───── DATASET EXCERPTS ─────

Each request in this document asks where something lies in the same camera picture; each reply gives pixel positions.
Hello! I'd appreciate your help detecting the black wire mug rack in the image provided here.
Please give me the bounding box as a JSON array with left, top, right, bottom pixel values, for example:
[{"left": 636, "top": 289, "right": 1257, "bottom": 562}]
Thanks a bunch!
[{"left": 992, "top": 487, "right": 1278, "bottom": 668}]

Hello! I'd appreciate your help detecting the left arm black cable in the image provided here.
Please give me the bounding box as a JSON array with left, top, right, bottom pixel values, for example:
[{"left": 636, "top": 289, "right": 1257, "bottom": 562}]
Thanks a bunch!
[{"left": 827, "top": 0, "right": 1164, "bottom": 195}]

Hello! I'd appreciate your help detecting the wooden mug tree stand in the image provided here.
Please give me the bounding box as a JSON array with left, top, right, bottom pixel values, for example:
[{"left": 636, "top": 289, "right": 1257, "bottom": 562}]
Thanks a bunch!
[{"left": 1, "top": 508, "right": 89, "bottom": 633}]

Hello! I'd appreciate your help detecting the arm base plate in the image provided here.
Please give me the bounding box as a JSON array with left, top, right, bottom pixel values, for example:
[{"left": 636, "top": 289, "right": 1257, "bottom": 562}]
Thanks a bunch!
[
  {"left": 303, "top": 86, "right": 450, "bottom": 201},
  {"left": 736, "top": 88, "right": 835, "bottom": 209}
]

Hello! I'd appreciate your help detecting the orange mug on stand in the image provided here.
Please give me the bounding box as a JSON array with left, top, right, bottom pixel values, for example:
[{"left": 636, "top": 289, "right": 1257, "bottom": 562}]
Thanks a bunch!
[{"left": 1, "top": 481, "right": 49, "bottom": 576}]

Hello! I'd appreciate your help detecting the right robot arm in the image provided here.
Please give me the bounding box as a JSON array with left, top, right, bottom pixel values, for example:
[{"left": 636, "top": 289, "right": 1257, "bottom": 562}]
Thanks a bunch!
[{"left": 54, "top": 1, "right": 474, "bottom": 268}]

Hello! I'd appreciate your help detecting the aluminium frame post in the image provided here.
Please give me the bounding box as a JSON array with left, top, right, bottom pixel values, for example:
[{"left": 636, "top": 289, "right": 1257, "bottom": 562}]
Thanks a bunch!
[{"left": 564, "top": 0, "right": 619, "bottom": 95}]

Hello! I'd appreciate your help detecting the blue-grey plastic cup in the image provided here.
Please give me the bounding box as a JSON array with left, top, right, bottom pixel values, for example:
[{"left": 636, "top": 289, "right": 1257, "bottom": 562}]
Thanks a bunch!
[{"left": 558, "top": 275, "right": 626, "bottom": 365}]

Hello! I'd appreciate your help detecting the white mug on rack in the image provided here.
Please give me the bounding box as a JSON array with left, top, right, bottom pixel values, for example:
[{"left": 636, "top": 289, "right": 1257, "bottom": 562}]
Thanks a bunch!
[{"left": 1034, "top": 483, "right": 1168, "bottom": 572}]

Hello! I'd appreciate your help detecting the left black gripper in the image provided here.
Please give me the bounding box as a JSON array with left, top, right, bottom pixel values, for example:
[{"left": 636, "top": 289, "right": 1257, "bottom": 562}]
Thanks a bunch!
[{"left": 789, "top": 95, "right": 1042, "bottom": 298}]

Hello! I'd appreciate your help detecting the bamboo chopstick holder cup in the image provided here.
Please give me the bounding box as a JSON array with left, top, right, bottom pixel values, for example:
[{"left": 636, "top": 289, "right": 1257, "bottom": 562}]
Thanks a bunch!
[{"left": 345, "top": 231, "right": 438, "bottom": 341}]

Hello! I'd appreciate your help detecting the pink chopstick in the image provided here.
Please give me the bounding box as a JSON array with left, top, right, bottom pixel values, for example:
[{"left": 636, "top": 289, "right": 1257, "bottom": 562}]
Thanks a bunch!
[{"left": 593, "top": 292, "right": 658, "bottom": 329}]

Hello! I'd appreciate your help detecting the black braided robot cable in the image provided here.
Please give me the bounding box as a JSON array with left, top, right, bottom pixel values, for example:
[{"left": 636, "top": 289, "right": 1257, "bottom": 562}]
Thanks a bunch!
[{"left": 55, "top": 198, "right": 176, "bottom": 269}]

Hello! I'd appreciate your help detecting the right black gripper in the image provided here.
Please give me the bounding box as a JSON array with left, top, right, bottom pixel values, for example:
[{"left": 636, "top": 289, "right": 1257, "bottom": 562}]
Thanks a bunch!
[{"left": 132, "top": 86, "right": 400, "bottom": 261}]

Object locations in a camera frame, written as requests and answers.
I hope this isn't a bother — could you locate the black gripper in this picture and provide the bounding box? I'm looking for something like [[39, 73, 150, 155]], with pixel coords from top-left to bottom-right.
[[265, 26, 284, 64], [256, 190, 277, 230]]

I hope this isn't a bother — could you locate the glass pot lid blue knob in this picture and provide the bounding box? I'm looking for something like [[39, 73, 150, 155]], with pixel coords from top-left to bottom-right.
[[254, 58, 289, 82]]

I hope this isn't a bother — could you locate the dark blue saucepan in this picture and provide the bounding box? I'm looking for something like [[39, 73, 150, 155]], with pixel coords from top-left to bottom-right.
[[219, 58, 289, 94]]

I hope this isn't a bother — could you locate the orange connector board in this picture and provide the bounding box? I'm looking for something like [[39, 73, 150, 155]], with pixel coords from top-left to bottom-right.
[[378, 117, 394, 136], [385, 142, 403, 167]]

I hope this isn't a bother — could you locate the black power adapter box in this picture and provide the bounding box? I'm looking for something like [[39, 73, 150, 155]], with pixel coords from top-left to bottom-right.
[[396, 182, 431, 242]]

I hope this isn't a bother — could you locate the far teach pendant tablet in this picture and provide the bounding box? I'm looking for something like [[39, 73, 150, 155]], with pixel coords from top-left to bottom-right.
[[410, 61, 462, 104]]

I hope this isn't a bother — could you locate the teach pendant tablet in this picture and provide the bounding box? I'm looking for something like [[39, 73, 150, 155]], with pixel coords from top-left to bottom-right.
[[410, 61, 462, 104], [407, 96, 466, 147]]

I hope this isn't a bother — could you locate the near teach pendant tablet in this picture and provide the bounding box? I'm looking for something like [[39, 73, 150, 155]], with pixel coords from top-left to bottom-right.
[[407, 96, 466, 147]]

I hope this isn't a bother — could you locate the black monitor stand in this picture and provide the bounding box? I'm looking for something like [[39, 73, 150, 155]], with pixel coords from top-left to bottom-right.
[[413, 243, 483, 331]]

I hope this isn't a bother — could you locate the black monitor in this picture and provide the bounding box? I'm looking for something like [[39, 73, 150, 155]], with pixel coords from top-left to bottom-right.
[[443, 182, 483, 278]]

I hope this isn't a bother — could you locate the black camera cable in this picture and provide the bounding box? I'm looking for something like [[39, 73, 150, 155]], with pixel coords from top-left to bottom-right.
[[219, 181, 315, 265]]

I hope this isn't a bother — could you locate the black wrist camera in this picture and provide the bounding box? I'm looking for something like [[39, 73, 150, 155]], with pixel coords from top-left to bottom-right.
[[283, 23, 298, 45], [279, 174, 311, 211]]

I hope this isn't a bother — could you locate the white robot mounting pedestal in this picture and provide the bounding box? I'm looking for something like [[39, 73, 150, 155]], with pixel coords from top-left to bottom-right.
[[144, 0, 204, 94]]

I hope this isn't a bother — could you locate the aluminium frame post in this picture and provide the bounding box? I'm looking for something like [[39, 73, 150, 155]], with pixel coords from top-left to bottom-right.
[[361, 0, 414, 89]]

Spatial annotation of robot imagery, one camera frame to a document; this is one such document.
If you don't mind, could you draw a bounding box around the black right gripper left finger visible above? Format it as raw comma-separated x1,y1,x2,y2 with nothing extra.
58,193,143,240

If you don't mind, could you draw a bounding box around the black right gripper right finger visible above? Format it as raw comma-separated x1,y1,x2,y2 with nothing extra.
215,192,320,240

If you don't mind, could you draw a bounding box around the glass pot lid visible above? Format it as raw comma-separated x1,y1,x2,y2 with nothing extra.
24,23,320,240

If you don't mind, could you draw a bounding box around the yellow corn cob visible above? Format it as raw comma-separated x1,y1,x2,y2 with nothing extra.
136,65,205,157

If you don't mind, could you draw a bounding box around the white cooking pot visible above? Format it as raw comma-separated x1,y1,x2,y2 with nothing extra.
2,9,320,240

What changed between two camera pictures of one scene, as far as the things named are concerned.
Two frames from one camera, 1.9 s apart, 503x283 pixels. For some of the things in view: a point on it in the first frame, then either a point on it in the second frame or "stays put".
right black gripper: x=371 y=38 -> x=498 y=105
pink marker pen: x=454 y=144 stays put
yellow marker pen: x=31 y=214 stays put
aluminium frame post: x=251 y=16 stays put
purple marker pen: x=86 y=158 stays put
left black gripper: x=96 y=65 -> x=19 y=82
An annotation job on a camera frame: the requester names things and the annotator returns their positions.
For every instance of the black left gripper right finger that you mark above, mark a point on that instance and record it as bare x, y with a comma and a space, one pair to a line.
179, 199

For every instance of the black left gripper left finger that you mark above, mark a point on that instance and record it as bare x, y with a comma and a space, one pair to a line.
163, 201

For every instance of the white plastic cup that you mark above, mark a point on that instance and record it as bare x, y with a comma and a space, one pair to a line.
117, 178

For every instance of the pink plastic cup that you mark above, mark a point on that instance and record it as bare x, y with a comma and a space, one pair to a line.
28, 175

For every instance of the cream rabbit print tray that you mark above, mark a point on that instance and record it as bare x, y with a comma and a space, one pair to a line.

─────

**WHAT YOU NEED TO DO**
Within the listing above, locate the line containing "right black gripper: x=371" and the line containing "An annotation job". Reproduce those two lines and all lines between them exactly, with nothing added.

**SOLUTION**
right black gripper: x=371 y=38 -> x=498 y=105
pink marker pen: x=454 y=144 stays put
yellow marker pen: x=31 y=214 stays put
aluminium frame post: x=251 y=16 stays put
purple marker pen: x=86 y=158 stays put
left black gripper: x=96 y=65 -> x=19 y=82
An annotation job on a camera frame: the requester names things and the annotator returns their positions.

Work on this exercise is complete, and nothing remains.